> _WHAT YOU WILL DO_: Return, in their exact form, the lines that lie between the start of the data below and the line containing "Hey, you should be able to see the white fan", with both ends included.

> _STORED DATA_:
-- Opening Marker --
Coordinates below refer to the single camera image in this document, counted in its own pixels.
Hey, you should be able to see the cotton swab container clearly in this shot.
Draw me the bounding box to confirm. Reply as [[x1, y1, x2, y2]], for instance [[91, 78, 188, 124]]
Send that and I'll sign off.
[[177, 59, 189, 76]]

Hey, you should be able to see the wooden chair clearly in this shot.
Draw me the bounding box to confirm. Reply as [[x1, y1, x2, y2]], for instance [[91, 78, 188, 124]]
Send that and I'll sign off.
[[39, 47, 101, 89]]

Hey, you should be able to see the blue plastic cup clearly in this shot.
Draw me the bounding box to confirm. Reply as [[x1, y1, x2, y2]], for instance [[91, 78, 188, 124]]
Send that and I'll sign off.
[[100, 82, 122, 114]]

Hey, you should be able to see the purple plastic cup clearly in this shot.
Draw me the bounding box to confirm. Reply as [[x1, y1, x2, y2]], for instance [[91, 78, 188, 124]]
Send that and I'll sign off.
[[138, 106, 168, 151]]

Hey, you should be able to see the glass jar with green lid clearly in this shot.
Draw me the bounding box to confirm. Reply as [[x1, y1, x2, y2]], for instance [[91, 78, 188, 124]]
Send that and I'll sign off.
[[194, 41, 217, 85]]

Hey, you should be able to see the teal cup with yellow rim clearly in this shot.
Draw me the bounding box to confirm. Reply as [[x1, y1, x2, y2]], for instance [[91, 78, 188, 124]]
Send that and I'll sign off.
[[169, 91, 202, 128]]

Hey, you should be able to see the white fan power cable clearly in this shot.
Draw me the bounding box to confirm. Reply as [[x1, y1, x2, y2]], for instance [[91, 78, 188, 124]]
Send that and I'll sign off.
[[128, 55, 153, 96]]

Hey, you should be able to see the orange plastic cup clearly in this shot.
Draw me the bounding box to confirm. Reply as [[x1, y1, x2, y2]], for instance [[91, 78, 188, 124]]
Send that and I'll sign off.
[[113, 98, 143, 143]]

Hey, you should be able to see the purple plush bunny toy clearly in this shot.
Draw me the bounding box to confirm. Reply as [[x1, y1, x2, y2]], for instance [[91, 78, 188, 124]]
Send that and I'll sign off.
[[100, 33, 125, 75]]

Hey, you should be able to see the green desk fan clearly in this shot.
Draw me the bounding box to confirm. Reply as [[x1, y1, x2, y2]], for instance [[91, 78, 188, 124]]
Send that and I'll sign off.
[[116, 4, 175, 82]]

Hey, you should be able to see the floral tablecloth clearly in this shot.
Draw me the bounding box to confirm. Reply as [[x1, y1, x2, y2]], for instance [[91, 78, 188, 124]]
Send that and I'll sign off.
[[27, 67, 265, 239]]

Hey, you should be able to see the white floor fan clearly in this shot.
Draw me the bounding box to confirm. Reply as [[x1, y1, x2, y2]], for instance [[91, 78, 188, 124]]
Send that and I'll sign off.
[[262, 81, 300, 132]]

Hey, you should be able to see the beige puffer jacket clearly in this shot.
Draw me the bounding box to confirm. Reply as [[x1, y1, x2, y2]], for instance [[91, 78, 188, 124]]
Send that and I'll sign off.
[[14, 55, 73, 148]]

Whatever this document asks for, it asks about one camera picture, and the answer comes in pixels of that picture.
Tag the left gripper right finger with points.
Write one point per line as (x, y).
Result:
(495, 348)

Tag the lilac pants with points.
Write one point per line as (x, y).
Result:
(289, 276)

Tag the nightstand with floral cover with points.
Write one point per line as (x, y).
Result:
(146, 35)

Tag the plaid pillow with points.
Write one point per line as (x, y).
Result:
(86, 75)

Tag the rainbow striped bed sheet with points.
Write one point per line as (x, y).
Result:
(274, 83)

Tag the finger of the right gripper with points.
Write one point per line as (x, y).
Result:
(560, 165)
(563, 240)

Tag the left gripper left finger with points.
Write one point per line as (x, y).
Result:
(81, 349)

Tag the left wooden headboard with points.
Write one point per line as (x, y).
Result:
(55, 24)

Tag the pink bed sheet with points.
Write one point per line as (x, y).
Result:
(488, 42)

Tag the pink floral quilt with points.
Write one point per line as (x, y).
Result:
-- Closing Marker --
> _RESPONSE BOX_:
Coordinates below refer to the single camera image in this document, counted in its own pixels.
Hey, you should be able to see the cotton swab container clearly in this shot.
Draw me the bounding box to confirm. Reply as [[x1, y1, x2, y2]], for instance [[91, 78, 188, 124]]
Send that and I'll sign off.
[[177, 59, 189, 76]]

Hey, you should be able to see the wooden chair clearly in this shot.
Draw me the bounding box to confirm. Reply as [[x1, y1, x2, y2]], for instance [[91, 78, 188, 124]]
Send that and I'll sign off.
[[39, 47, 101, 89]]

Hey, you should be able to see the blue plastic cup clearly in this shot.
Draw me the bounding box to confirm. Reply as [[x1, y1, x2, y2]], for instance [[91, 78, 188, 124]]
Send that and I'll sign off.
[[100, 82, 122, 114]]

Hey, you should be able to see the purple plastic cup clearly in this shot.
Draw me the bounding box to confirm. Reply as [[x1, y1, x2, y2]], for instance [[91, 78, 188, 124]]
Send that and I'll sign off.
[[138, 106, 168, 151]]

Hey, you should be able to see the glass jar with green lid clearly in this shot.
Draw me the bounding box to confirm. Reply as [[x1, y1, x2, y2]], for instance [[91, 78, 188, 124]]
Send that and I'll sign off.
[[194, 41, 217, 85]]

Hey, you should be able to see the teal cup with yellow rim clearly in this shot.
Draw me the bounding box to confirm. Reply as [[x1, y1, x2, y2]], for instance [[91, 78, 188, 124]]
Send that and I'll sign off.
[[169, 91, 202, 128]]

Hey, you should be able to see the white fan power cable clearly in this shot.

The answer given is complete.